◆ **WORK ORDER**: Each line of the records that holds the word "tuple" should be copied out.

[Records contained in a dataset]

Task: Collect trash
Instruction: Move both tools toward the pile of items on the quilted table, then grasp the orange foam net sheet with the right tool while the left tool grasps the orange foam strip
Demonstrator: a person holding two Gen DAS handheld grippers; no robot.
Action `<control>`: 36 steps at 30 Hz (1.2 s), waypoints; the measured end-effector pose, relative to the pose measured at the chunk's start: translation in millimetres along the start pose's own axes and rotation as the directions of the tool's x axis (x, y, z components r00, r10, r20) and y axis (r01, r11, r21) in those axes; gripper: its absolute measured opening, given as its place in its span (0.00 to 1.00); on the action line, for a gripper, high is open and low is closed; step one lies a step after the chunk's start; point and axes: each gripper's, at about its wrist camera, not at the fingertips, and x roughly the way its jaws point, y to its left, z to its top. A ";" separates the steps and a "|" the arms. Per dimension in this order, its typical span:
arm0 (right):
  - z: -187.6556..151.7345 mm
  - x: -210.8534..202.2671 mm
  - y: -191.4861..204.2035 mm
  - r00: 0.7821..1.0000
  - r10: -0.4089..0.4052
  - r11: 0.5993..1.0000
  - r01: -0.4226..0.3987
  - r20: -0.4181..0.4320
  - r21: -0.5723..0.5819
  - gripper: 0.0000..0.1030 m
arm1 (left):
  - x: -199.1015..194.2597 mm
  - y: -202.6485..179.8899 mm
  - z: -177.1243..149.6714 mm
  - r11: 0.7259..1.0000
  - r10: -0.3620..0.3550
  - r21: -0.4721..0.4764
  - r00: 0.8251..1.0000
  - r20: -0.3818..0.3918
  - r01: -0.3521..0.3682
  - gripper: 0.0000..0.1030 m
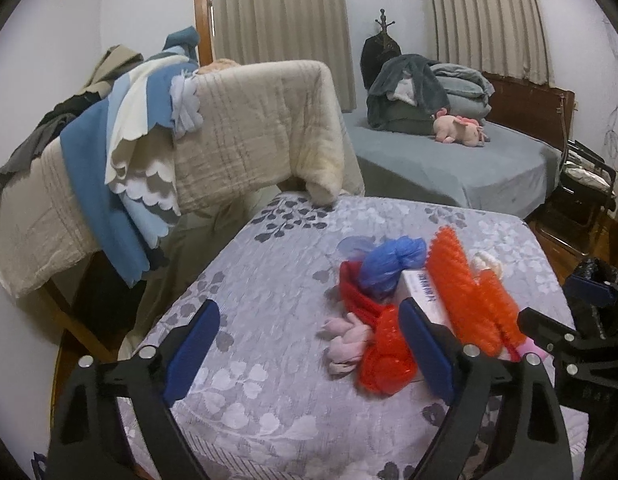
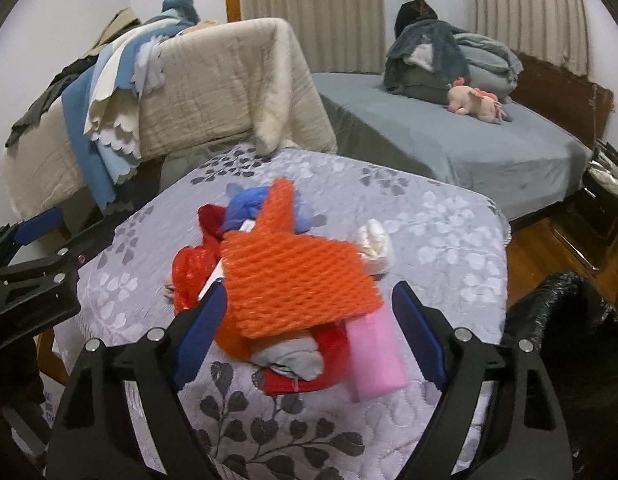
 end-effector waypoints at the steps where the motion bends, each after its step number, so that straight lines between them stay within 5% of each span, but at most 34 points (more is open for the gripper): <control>1: -0.1 2.5 2.3 1.000 0.003 1.000 -0.003 -0.006 -0.006 0.79 | 1.4 1.0 -0.6 1.000 0.001 0.000 1.000 -0.005 -0.001 0.86; 8: -6.7 23.7 8.4 0.997 0.028 0.999 -0.029 -0.066 -0.012 0.63 | 7.5 3.3 -2.6 1.000 -0.010 -0.004 1.000 -0.019 0.010 0.85; 15: -10.5 28.9 10.0 0.984 0.138 0.990 -0.139 -0.113 -0.006 0.14 | 5.8 -1.5 -3.6 1.000 -0.029 0.004 0.999 -0.025 0.029 0.86; 30: -21.9 -17.5 -28.9 0.993 0.086 0.996 -0.088 -0.075 -0.024 0.09 | -6.8 -45.0 -3.2 0.989 -0.137 0.046 0.990 -0.022 0.138 0.85; 36: -30.5 -21.3 -54.6 0.995 0.058 0.998 -0.057 -0.082 0.023 0.09 | -0.7 -78.2 -8.7 0.971 -0.224 0.071 0.973 -0.055 0.228 0.69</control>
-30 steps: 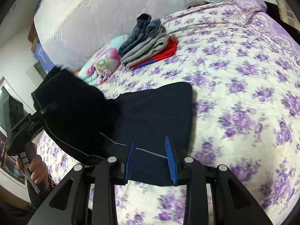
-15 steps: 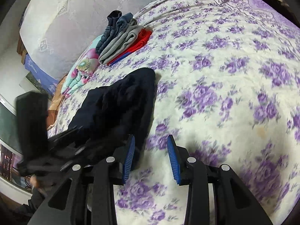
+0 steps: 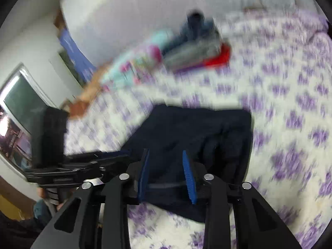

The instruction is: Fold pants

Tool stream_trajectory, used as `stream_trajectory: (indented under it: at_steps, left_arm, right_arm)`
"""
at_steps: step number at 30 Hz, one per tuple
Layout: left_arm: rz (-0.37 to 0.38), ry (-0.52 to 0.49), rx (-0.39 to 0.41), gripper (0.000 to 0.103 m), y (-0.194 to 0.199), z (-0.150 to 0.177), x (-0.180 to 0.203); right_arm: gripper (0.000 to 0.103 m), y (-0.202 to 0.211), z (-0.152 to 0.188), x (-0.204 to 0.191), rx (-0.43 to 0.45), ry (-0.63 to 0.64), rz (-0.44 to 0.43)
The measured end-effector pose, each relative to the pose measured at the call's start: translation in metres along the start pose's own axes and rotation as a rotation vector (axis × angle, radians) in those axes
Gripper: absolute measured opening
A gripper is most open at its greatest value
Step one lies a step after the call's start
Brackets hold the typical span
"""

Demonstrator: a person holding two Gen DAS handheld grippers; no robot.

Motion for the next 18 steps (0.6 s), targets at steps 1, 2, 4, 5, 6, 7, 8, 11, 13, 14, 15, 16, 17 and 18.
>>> stream_trajectory:
  at_steps: [1,2,4,5,6,7,8,11,13,14,15,16,17,18]
  left_arm:
    - [-0.009,0.008,-0.019,0.039,-0.005,0.006,-0.005]
    - [-0.029,0.018,-0.045,0.038,-0.014,0.014,-0.015]
    - [-0.051,0.046,-0.085,0.03,-0.029,0.025,-0.033]
    - [-0.056,0.061,-0.085,0.02,-0.031,0.03,-0.04]
    - [-0.044,0.056,-0.069,0.02,-0.027,0.031,-0.041]
    - [-0.024,0.053,-0.066,0.02,-0.021,0.031,-0.038]
    - [-0.014,0.05,-0.06,0.02,-0.013,0.032,-0.035]
    - [-0.001,0.034,-0.045,0.02,0.006,0.035,-0.028]
    - [0.006,0.04,-0.038,0.02,0.011,0.035,-0.029]
    - [0.012,0.046,-0.038,0.02,0.012,0.036,-0.03]
    - [0.009,0.048,-0.038,0.02,0.013,0.035,-0.031]
    - [0.005,0.05,-0.038,0.02,0.013,0.035,-0.033]
    - [0.006,0.055,-0.041,0.02,0.012,0.035,-0.034]
    - [0.011,0.055,-0.044,0.02,0.011,0.035,-0.034]
  right_arm:
    - [0.027,-0.01,0.006,0.003,-0.037,-0.009,0.026]
    - [0.014,-0.024,0.016,0.009,-0.075,-0.01,0.078]
    - [0.005,-0.04,0.026,0.017,-0.113,-0.012,0.128]
    - [0.006,-0.038,0.023,0.016,-0.121,-0.016,0.127]
    - [0.012,-0.034,0.017,0.01,-0.135,0.002,0.131]
    - [0.014,-0.03,0.01,0.003,-0.133,0.026,0.128]
    - [0.019,-0.023,-0.003,-0.01,-0.107,0.072,0.118]
    - [0.051,-0.017,-0.047,-0.056,-0.017,0.216,0.097]
    - [0.051,-0.033,-0.073,-0.082,-0.017,0.307,0.085]
    - [0.051,-0.052,-0.087,-0.096,-0.057,0.34,0.087]
    - [0.051,-0.075,-0.1,-0.106,-0.101,0.358,0.105]
    - [0.051,-0.09,-0.108,-0.111,-0.124,0.371,0.131]
    - [0.051,-0.112,-0.117,-0.118,-0.155,0.407,0.177]
    - [0.051,-0.13,-0.123,-0.122,-0.179,0.438,0.214]
Point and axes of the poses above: each gripper's, at about its wrist camera, not at the fingertips, and y roughly against the way its jaws point, x to its right, z to its underside, the point moved 3 cm from there along -y, roughly the way its jaws point, and after that the axes turned 14 degrees about z, right-handed, at the moved point
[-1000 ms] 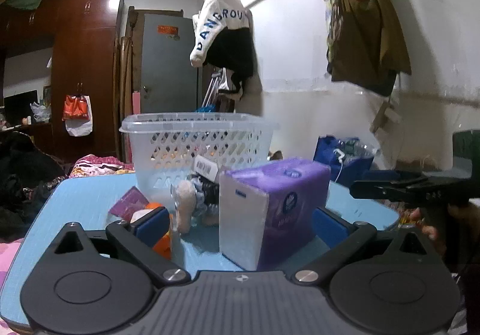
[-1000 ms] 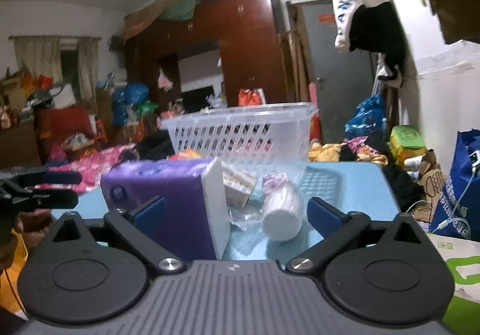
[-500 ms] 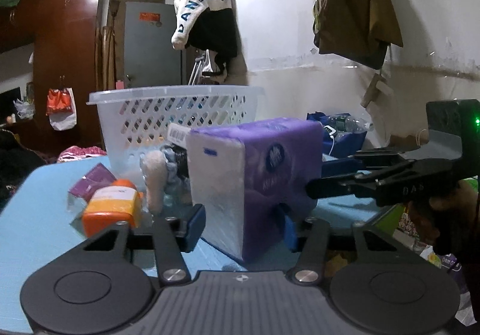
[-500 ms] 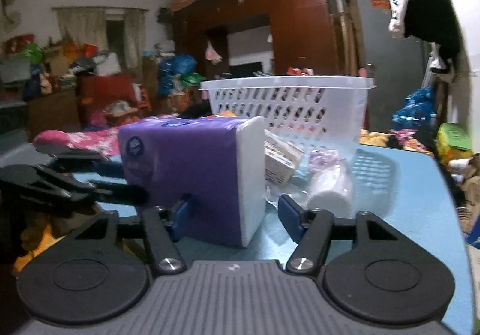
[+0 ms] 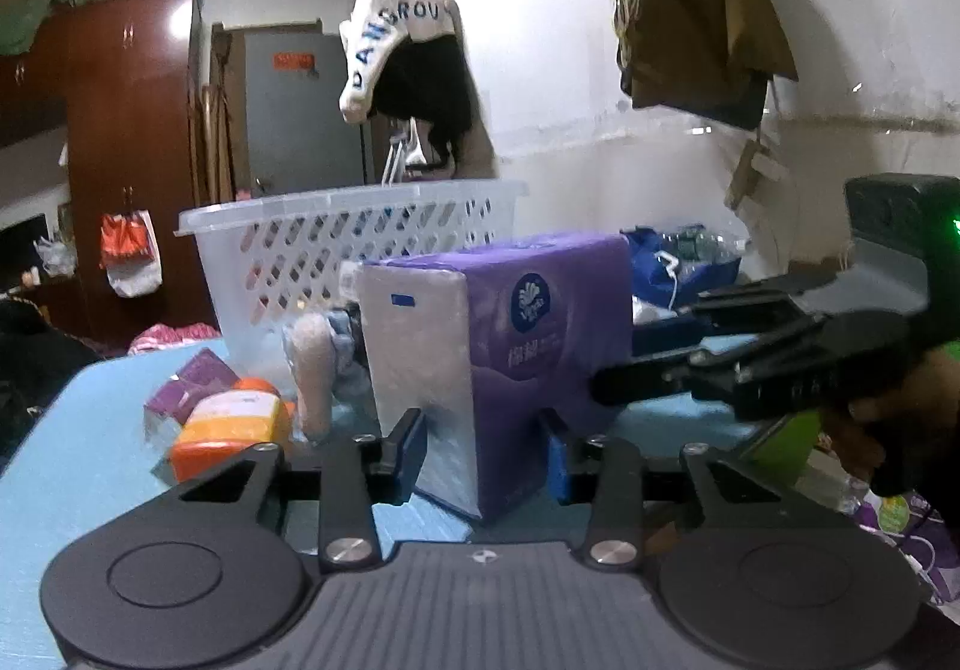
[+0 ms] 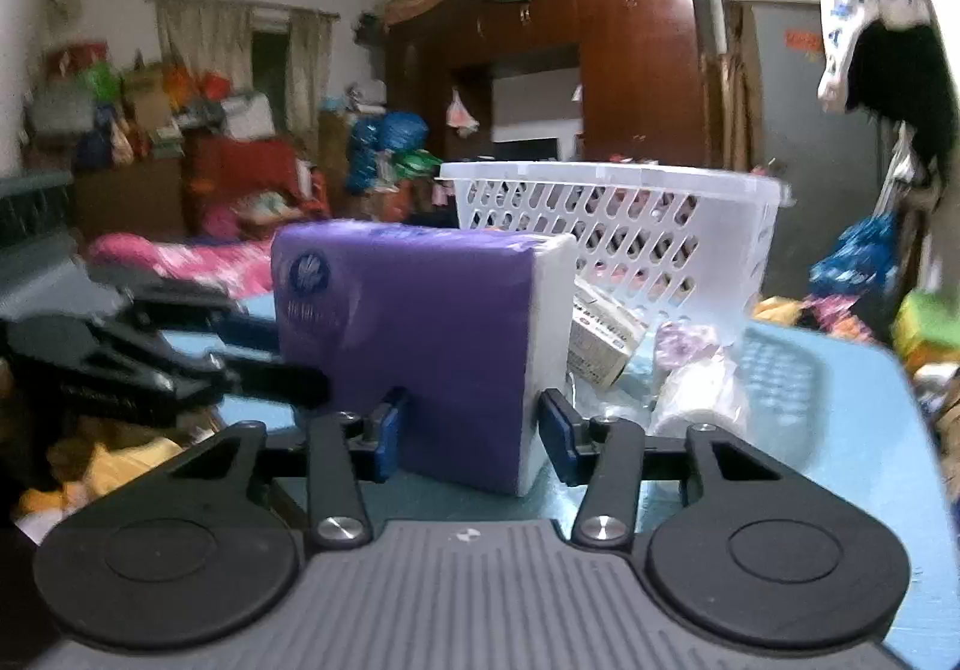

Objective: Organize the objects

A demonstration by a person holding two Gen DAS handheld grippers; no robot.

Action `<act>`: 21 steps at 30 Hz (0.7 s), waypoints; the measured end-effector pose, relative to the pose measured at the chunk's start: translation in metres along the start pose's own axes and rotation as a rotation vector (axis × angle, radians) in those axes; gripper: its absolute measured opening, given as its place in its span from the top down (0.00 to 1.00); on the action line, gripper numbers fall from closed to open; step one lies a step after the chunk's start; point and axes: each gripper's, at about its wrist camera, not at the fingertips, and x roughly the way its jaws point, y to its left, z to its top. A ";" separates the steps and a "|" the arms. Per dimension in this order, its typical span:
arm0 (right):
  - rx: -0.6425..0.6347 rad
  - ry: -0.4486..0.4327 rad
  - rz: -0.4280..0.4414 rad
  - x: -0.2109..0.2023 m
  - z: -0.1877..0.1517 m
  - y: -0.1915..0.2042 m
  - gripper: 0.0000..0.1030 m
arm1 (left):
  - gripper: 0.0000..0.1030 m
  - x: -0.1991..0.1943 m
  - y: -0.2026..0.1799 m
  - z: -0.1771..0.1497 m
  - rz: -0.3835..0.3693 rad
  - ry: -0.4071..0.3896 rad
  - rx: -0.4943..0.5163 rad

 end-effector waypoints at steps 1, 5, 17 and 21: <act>-0.017 -0.002 -0.016 -0.002 0.000 0.005 0.54 | 0.59 -0.003 0.000 0.001 0.008 -0.014 0.005; -0.038 -0.035 -0.038 -0.012 0.006 0.015 0.57 | 0.59 -0.019 0.003 0.007 0.011 -0.082 0.011; -0.097 -0.122 -0.097 -0.012 0.065 0.010 0.57 | 0.59 -0.031 0.005 0.058 0.043 -0.208 0.088; -0.133 -0.153 -0.128 -0.003 0.105 -0.002 0.57 | 0.59 -0.013 0.015 0.097 0.072 -0.243 0.128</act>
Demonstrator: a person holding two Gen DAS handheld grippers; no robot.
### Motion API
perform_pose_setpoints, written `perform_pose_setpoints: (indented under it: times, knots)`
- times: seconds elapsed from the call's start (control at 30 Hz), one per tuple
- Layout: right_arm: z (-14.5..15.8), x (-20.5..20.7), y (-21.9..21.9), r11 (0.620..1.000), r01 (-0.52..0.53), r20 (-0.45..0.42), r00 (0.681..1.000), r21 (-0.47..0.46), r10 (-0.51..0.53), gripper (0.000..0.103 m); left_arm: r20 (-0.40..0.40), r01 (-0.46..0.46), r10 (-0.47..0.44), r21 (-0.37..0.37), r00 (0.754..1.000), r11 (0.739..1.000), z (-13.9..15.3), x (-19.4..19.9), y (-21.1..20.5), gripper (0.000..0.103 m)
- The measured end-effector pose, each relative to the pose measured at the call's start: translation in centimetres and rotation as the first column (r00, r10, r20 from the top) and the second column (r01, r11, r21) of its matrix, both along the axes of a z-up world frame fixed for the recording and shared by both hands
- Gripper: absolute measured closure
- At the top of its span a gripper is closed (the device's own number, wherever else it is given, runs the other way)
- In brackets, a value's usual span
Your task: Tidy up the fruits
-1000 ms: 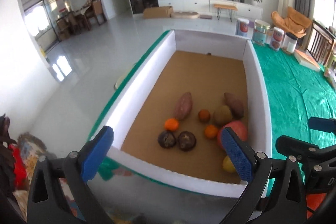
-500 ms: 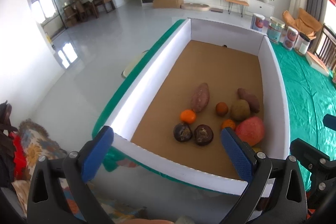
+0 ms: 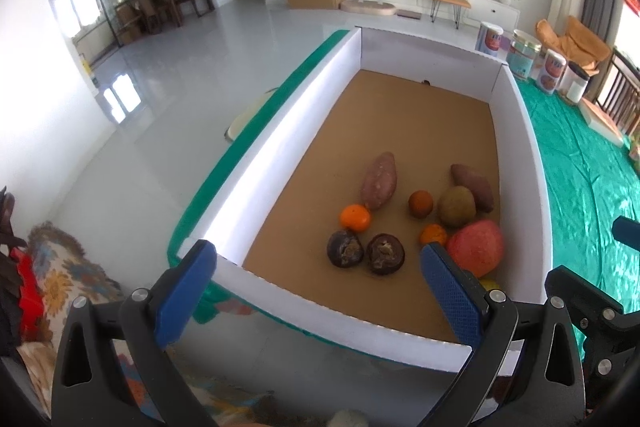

◆ **EXERCISE OUTPUT**:
at_steps: step number at 30 Hz, one per tuple
- times: seconds elapsed from the call's start (control at 30 Hz), one per tuple

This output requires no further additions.